#### [TRY IT]
With nothing added or dropped, output every record below exactly.

#### [DATA SHOWN]
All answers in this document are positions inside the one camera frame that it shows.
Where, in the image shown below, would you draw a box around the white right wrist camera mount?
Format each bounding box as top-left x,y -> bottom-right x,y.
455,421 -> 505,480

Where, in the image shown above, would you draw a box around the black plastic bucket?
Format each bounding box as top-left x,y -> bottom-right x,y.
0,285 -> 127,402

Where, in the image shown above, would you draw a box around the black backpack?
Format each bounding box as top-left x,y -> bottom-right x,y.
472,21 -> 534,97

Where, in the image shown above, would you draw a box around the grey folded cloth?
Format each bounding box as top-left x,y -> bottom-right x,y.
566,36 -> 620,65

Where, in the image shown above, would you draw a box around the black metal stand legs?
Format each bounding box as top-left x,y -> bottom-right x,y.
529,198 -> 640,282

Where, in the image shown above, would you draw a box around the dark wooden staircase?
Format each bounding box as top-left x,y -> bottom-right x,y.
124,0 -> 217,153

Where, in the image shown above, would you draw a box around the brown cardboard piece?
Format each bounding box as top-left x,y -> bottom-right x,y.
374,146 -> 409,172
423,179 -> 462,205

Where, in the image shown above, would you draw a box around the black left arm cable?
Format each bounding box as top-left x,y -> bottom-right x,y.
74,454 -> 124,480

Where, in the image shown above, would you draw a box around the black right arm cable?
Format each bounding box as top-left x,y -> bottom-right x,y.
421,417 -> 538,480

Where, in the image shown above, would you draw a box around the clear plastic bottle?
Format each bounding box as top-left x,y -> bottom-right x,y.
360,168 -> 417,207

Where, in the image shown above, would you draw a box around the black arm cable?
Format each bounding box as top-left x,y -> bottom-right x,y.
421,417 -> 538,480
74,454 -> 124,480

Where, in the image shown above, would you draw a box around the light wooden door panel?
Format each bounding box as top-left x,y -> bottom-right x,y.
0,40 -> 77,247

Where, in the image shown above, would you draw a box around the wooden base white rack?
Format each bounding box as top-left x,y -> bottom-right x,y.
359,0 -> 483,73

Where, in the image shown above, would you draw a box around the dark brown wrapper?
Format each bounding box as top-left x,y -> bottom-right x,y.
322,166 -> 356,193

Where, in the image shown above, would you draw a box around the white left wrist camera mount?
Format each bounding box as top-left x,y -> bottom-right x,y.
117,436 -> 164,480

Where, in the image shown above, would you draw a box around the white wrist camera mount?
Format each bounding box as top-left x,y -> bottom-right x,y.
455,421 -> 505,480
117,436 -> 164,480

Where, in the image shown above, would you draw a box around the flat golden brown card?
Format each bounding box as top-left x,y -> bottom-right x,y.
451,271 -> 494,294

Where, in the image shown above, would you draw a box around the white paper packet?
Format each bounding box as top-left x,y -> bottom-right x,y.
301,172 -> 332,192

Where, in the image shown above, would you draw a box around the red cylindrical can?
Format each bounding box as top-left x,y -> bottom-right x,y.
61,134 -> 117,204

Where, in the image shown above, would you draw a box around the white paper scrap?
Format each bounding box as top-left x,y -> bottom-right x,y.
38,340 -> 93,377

#### [TASK OUTPUT]
All answers in this document are positions inside the one camera frame that it shows.
Where, in the image shown below, would you draw a box around the white right wrist camera mount?
Format each bounding box as top-left x,y -> bottom-right x,y.
455,421 -> 505,480

Where, in the image shown above, would you draw a box around the black plastic bucket?
Format each bounding box as top-left x,y -> bottom-right x,y.
0,285 -> 127,402

Where, in the image shown above, would you draw a box around the black backpack?
Format each bounding box as top-left x,y -> bottom-right x,y.
472,21 -> 534,97

Where, in the image shown above, would you draw a box around the grey folded cloth?
Format each bounding box as top-left x,y -> bottom-right x,y.
566,36 -> 620,65

Where, in the image shown above, would you draw a box around the black metal stand legs?
Format each bounding box as top-left x,y -> bottom-right x,y.
529,198 -> 640,282

Where, in the image shown above, would you draw a box around the dark wooden staircase?
Format each bounding box as top-left x,y -> bottom-right x,y.
124,0 -> 217,153

Where, in the image shown above, would you draw a box around the brown cardboard piece?
Format each bounding box as top-left x,y -> bottom-right x,y.
374,146 -> 409,172
423,179 -> 462,205

Where, in the image shown above, would you draw a box around the black left arm cable?
Format each bounding box as top-left x,y -> bottom-right x,y.
74,454 -> 124,480

Where, in the image shown above, would you draw a box around the black right arm cable?
Format each bounding box as top-left x,y -> bottom-right x,y.
421,417 -> 538,480

Where, in the image shown above, would you draw a box around the clear plastic bottle?
Format each bounding box as top-left x,y -> bottom-right x,y.
360,168 -> 417,207

Where, in the image shown above, would you draw a box around the black arm cable?
Format each bounding box as top-left x,y -> bottom-right x,y.
421,417 -> 538,480
74,454 -> 124,480

Where, in the image shown above, would you draw a box around the light wooden door panel?
Format each bounding box as top-left x,y -> bottom-right x,y.
0,40 -> 77,247

Where, in the image shown above, would you draw a box around the wooden base white rack?
Format each bounding box as top-left x,y -> bottom-right x,y.
359,0 -> 483,73

Where, in the image shown above, would you draw a box around the dark brown wrapper?
Format each bounding box as top-left x,y -> bottom-right x,y.
322,166 -> 356,193

Where, in the image shown above, would you draw a box around the white left wrist camera mount?
Format each bounding box as top-left x,y -> bottom-right x,y.
117,436 -> 164,480

Where, in the image shown above, would you draw a box around the white wrist camera mount?
Format each bounding box as top-left x,y -> bottom-right x,y.
455,421 -> 505,480
117,436 -> 164,480

Where, in the image shown above, would you draw a box around the flat golden brown card?
Format each bounding box as top-left x,y -> bottom-right x,y.
451,271 -> 494,294

Where, in the image shown above, would you draw a box around the white paper packet?
Format each bounding box as top-left x,y -> bottom-right x,y.
301,172 -> 332,192

Where, in the image shown above, would you draw a box around the red cylindrical can?
Format each bounding box as top-left x,y -> bottom-right x,y.
61,134 -> 117,204

Where, in the image shown above, would you draw a box around the white paper scrap?
Format each bounding box as top-left x,y -> bottom-right x,y.
38,340 -> 93,377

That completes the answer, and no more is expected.